I had plenty of questions as to how he had sustained those injuries. Now, however, wasn’t the time. The clock wasn’t ticking in our favor.

“Step aside,” I ordered.

He obeyed, casting a nervous glance at Tamryn, who was watching him like a hawk, her hand on her holstered blaster. Circling around the table, I leaned over the Cyborg. Using my enhanced vision, I zoomed in on the neural piece visible through the optical cavity. I scanned it and my neural processor analyzed it against my own implants. Within seconds, the heads-up display of my retinal implant showed me the defective piece and the fix required.

I turned around and slapped my hand on the computer next to the operating table. Wirelessly interfacing with it through my palm, I projected the fix onto the monitor.

“This is what you need to do,” I said, gesturing at the monitor with my head. “Get moving.”
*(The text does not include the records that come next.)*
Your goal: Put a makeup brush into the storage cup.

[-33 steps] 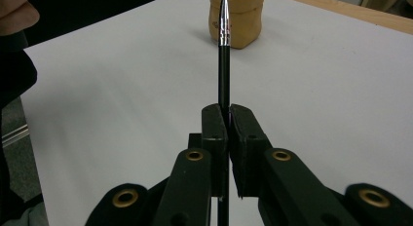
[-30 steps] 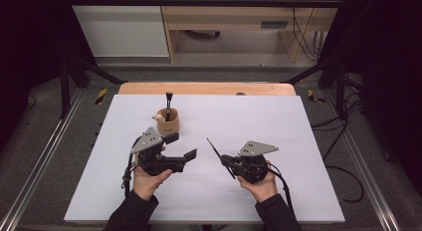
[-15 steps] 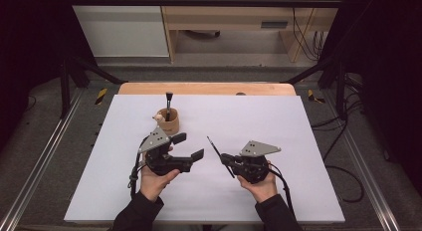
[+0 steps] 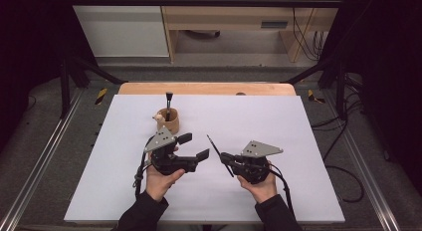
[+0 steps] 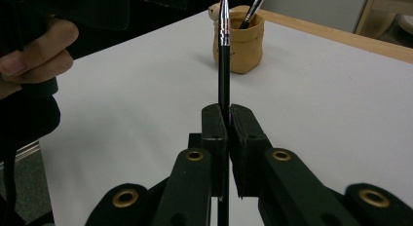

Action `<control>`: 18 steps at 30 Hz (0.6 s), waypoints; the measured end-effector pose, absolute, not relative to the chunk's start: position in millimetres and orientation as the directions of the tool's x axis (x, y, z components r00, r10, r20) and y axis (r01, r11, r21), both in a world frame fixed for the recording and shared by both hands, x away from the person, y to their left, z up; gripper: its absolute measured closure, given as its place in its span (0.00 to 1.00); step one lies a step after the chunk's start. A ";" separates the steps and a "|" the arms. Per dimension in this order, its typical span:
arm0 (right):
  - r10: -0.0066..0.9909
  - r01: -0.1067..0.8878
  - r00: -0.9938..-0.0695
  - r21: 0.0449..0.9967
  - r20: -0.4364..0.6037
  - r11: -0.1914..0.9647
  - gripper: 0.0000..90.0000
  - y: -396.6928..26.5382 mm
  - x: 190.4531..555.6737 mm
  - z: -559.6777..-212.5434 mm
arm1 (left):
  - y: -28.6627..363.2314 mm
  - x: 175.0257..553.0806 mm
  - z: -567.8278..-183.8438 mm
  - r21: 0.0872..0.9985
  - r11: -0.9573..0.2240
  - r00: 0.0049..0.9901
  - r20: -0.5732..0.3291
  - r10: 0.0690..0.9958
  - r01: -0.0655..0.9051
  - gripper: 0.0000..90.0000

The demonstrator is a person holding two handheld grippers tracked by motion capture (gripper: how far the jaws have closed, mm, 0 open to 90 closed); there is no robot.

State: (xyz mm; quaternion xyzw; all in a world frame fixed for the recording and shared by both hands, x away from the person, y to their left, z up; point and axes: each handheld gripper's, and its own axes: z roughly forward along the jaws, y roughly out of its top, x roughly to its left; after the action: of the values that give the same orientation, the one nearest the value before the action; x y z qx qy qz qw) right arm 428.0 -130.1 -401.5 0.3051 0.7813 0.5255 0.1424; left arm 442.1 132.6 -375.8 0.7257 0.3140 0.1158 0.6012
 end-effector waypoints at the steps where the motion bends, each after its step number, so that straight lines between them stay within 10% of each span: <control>1: 0.626 0.324 -0.774 0.909 0.096 0.261 0.95 -130.2 428.0 -401.5 | 131.9 442.4 -376.0 0.945 -0.079 0.777 -0.212 0.593 0.318 0.17; 18: 0.616 0.314 -0.782 0.915 0.098 0.253 0.95 -129.4 426.5 -400.2 | 121.5 444.7 -378.0 0.943 -0.062 0.781 -0.234 0.579 0.328 0.20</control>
State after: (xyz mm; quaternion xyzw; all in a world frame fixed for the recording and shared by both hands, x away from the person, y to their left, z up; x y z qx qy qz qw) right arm 426.5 -129.4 -400.2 0.2984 0.7787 0.5334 0.1418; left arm 444.7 121.5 -378.0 0.7212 0.3144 0.1033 0.6086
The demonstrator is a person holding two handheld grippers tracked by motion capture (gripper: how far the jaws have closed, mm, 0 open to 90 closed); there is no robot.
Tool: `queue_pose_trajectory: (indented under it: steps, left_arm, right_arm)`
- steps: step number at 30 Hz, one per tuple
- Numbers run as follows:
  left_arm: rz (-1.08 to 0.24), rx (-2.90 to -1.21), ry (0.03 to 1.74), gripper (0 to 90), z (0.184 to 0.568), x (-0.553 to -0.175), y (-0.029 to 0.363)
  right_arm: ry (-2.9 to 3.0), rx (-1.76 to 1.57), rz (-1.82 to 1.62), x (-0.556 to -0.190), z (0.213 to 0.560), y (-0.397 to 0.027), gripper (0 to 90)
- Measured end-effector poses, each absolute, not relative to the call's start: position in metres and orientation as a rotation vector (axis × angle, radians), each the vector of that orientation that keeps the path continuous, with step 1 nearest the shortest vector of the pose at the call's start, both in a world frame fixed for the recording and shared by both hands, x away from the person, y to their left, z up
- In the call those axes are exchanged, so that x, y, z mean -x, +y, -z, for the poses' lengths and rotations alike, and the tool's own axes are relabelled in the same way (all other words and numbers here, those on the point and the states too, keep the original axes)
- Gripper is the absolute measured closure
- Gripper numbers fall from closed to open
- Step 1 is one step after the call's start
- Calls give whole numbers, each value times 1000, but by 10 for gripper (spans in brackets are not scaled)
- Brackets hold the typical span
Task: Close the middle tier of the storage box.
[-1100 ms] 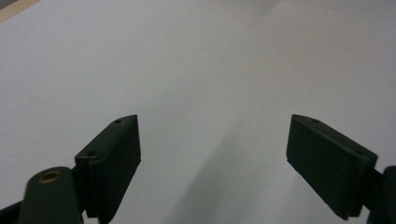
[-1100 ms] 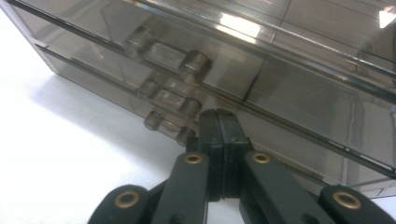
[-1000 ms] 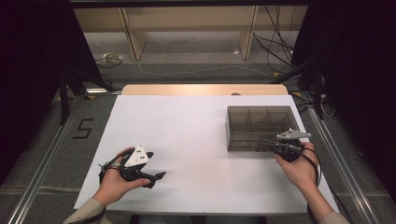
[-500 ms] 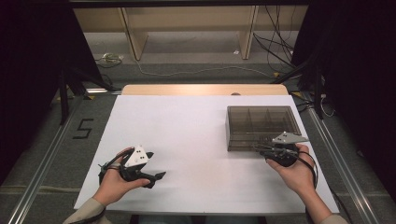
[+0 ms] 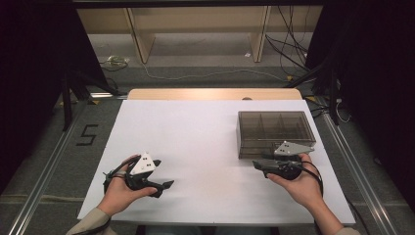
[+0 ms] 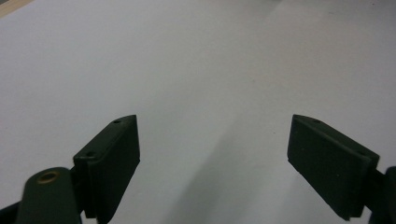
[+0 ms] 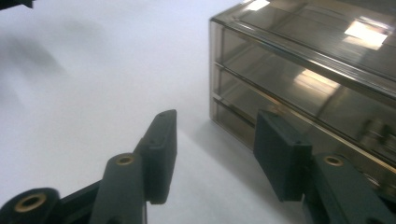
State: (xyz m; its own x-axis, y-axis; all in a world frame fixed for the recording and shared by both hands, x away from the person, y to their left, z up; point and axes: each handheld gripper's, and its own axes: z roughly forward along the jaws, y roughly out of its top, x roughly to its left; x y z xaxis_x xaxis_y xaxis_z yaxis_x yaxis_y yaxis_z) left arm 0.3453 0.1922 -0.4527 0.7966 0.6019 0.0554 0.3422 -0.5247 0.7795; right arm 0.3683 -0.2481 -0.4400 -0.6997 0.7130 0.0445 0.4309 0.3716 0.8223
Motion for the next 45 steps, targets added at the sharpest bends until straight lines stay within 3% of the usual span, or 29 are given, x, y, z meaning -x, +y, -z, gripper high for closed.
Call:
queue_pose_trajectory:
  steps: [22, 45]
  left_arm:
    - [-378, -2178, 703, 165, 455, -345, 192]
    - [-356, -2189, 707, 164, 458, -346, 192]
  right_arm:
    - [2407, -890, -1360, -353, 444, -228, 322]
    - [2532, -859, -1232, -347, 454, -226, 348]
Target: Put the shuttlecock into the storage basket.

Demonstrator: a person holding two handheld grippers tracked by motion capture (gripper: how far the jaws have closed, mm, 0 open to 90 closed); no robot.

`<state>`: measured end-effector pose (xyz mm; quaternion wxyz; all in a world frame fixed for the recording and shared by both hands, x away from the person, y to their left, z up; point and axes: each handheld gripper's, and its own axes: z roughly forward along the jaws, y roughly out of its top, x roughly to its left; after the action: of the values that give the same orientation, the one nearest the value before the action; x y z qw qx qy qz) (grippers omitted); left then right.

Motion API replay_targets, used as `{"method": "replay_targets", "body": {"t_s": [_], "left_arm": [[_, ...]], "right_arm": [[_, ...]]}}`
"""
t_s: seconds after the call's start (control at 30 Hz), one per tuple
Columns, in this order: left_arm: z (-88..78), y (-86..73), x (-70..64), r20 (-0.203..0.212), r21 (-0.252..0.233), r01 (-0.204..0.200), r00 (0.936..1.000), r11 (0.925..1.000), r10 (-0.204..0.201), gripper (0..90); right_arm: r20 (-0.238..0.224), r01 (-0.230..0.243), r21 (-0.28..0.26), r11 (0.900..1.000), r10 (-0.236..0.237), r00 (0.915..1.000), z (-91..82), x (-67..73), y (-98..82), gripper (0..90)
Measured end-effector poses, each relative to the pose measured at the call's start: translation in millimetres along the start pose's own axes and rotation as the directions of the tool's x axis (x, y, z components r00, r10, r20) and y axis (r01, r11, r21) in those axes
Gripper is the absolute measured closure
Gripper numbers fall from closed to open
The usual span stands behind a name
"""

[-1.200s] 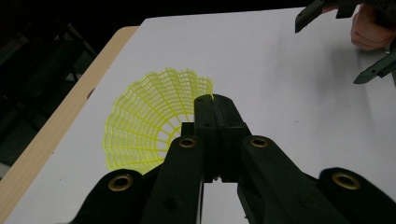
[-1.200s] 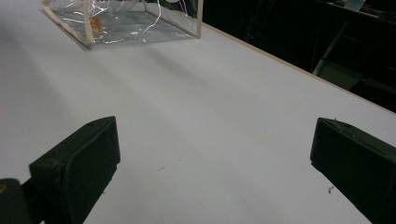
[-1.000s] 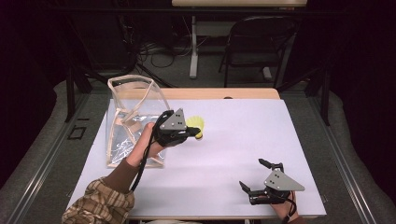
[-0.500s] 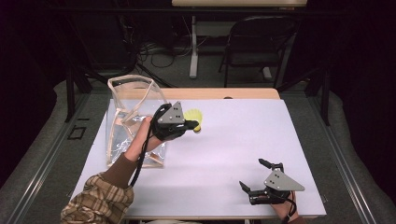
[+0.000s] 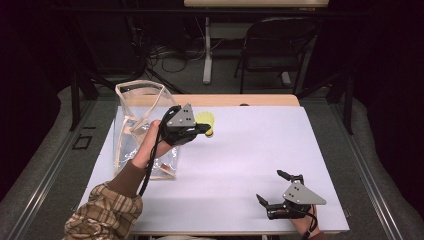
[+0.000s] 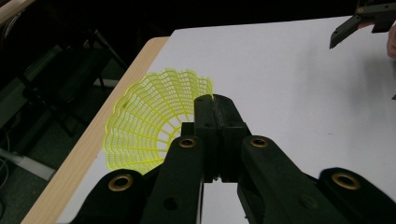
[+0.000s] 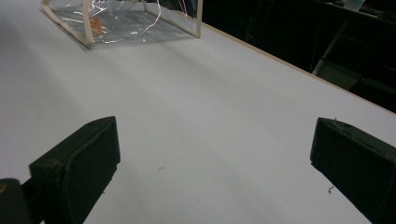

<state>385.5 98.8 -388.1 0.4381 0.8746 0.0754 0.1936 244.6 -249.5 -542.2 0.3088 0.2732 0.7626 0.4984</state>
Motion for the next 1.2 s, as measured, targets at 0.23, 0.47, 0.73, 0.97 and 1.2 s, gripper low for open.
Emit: {"method": "replay_targets", "body": {"t_s": [0.23,0.47,0.73,0.97,1.2], "left_arm": [[-2.1,1.2,4.2,-0.012,0.0,0.001,0.9999,1.0,-0.001,89.6],[-4.4,2.3,8.1,-0.025,-0.001,0.003,0.9997,1.0,-0.003,89.6],[-5.9,1.9,13.8,-0.037,-0.001,0.01,0.9993,0.9999,-0.01,89.6],[-6.8,1.8,17.3,-0.046,0.0,0.013,0.9989,0.9999,-0.013,89.6],[-7.4,1.6,20.9,-0.056,0.001,0.016,0.9983,0.9999,-0.016,89.6]], "right_arm": [[-0.001,0.0,-0.001,1.0,0.0,1.0,0.2,0.0,0.0,1.1],[-0.001,0.0,0.001,1.0,0.0,1.0,0.1,0.1,0.0,1.1],[-0.001,0.001,0.0,1.0,-0.001,1.0,0.3,0.0,0.0,1.1],[-0.002,0.0,0.001,1.0,0.0,1.0,0.4,0.1,-0.1,1.1],[-0.001,-0.002,0.0,1.0,0.002,1.0,0.5,0.2,-0.1,1.1]]}}
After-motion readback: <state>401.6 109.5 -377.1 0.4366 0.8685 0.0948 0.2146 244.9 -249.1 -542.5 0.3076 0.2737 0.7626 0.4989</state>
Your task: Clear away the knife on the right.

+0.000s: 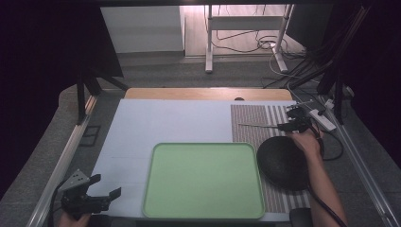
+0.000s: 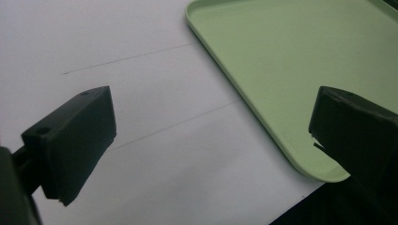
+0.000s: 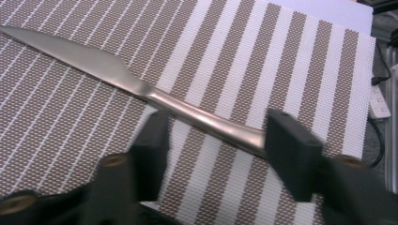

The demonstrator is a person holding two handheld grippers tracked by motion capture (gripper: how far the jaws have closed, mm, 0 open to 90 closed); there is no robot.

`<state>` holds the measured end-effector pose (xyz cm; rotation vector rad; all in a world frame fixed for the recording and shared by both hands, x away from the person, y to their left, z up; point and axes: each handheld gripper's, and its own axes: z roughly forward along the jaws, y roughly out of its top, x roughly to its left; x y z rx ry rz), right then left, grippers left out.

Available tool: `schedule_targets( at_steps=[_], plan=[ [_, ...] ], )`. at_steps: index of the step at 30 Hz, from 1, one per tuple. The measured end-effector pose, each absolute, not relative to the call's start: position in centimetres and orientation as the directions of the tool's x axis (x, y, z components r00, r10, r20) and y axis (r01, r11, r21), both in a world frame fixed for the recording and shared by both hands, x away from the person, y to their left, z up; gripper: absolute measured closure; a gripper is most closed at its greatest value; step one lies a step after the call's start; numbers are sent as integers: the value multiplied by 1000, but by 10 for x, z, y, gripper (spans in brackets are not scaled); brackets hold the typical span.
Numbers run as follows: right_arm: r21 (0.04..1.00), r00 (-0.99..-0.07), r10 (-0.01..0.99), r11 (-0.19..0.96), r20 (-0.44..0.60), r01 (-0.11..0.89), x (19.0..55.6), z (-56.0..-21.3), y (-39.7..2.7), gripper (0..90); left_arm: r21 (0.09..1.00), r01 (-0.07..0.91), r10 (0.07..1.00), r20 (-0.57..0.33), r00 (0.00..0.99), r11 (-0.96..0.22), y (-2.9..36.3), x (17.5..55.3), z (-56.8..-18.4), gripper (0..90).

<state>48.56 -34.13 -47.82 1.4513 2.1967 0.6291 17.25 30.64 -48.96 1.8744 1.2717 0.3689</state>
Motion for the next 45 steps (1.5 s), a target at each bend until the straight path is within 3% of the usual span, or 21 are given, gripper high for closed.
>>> schedule_targets(
  at_steps=[8,21,30,45],
  plan=[
    [569,-335,940,307,-58,763,502,-477,-360,895,759,633,874,-195,446,-154,306,173,-490,21],
    [517,-305,944,325,-125,792,524,-490,-378,899,758,633,873,-192,448,-158,306,172,-490,24],
    [470,-328,944,308,-41,827,515,-489,-390,900,758,631,873,-186,451,-164,305,171,-489,26],
    [393,-443,897,404,9,826,487,-486,-380,899,758,629,870,-183,458,-172,304,172,-489,26]
  ],
)
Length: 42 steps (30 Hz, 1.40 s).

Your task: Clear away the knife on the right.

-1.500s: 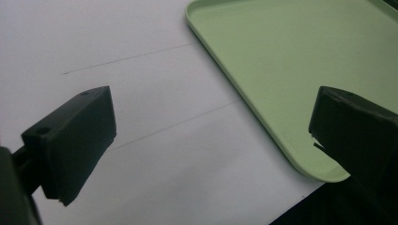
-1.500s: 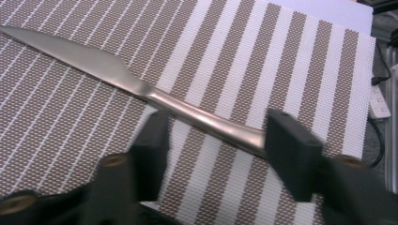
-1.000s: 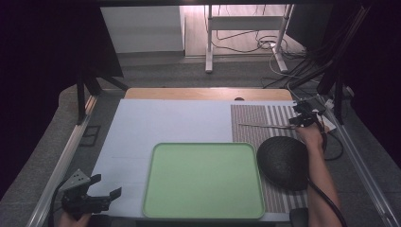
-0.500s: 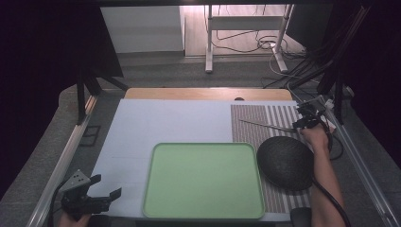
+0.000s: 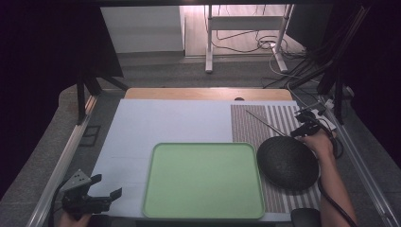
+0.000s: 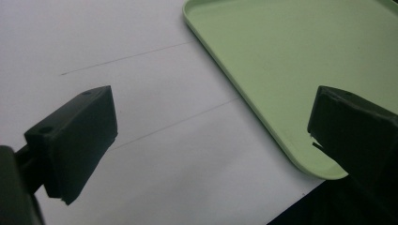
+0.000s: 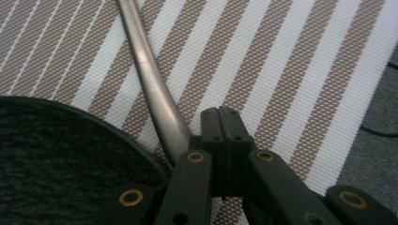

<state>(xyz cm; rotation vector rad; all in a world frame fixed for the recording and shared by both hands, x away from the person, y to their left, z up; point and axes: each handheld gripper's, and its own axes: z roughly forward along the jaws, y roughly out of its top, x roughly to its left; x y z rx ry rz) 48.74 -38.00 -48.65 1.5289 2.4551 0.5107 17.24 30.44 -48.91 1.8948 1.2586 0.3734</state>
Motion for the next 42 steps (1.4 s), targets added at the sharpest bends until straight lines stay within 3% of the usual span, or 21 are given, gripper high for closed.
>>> schedule_targets(
  at_steps=[7,10,13,19,24,34,42],
  plan=[
    [399,-432,901,387,25,831,489,-484,-382,863,758,629,869,-184,459,-171,304,172,-489,26],
    [444,-413,910,356,36,822,490,-475,-383,737,758,630,869,-184,458,-171,304,172,-489,26],
    [454,-407,910,333,74,827,492,-467,-380,531,756,631,870,-183,458,-173,304,173,-489,26],
    [452,-422,906,362,34,815,497,-463,-363,168,755,633,870,-186,456,-170,304,173,-489,26],
    [417,-416,909,369,23,830,506,-466,-347,8,755,634,871,-189,454,-167,305,173,-489,26],
    [347,-457,889,432,-9,833,519,-479,-323,0,756,634,870,-191,454,-165,305,173,-490,26],
    [295,-486,874,472,-29,831,526,-492,-318,182,756,634,870,-192,455,-165,305,173,-490,26]
  ],
)
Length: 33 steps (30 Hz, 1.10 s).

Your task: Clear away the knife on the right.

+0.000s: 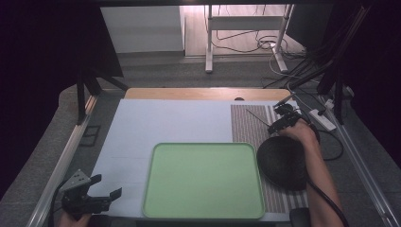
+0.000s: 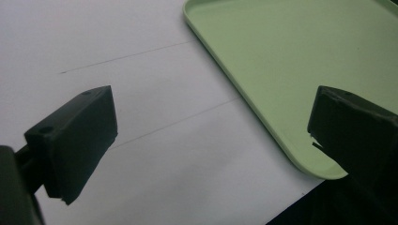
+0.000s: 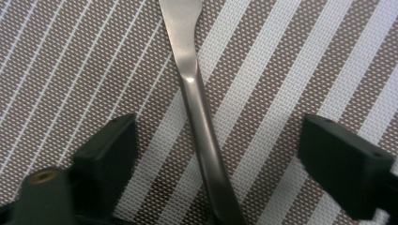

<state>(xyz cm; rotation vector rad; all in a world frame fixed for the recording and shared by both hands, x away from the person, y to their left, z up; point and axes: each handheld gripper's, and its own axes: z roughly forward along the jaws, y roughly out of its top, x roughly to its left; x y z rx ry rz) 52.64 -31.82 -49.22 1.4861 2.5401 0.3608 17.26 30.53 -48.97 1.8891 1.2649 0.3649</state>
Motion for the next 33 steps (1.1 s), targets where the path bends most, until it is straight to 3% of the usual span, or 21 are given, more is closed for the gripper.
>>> schedule_targets(
  at_steps=[3,5,7,12,15,24,33],
  plan=[
    [293,-506,861,497,-48,817,527,-491,-318,275,754,635,870,-191,455,-166,305,173,-490,27],
    [298,-532,845,521,-48,800,527,-489,-318,403,753,636,870,-190,454,-167,305,173,-490,28],
    [293,-554,831,541,-45,788,528,-488,-316,443,753,636,871,-189,454,-168,304,173,-490,28],
    [284,-600,799,586,-45,759,531,-485,-315,704,754,635,870,-189,455,-169,305,172,-490,28],
    [288,-612,790,594,-32,751,533,-485,-318,789,754,634,870,-188,456,-169,305,172,-490,28],
    [304,-609,793,582,-5,754,535,-485,-325,803,755,633,869,-188,458,-170,305,172,-490,30],
    [387,-565,825,517,13,763,534,-479,-344,804,754,633,868,-184,462,-177,304,172,-489,30]
  ],
)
The doctor stared at the monitor in awe, worry giving way to excitement as his scientific mind marveled at the solution.

“I said move!”

My harsh tone snapped him out of the daze he was about to fall into again, and he jumped into action. While keeping an eye on him, I sifted through the files on the computer, downloading all the data on both what Timmons had done so far to the Cyborg, but especially everything I could find about the Cyborg development project Grellik had been running in this facility.

“Guys, you’ve got incoming,”Miko suddenly said through my earpiece.“A unit is on its way to the elevator. It’s only four of them, but well-armed. They don’t have gas masks, so they don’t know what’s going on, only that something’s fishy. I can try to go in after them—”

“No, stay put,” I replied, while Tamryn was bringing the Cyborg’s uniform next to the table. “We can handle four. Don’t blow your cover just yet. But we need our getaway vehicle ready.”

“Shalla is on standby. She can be at the loading dock in forty-five seconds. You just say when,”Miko responded.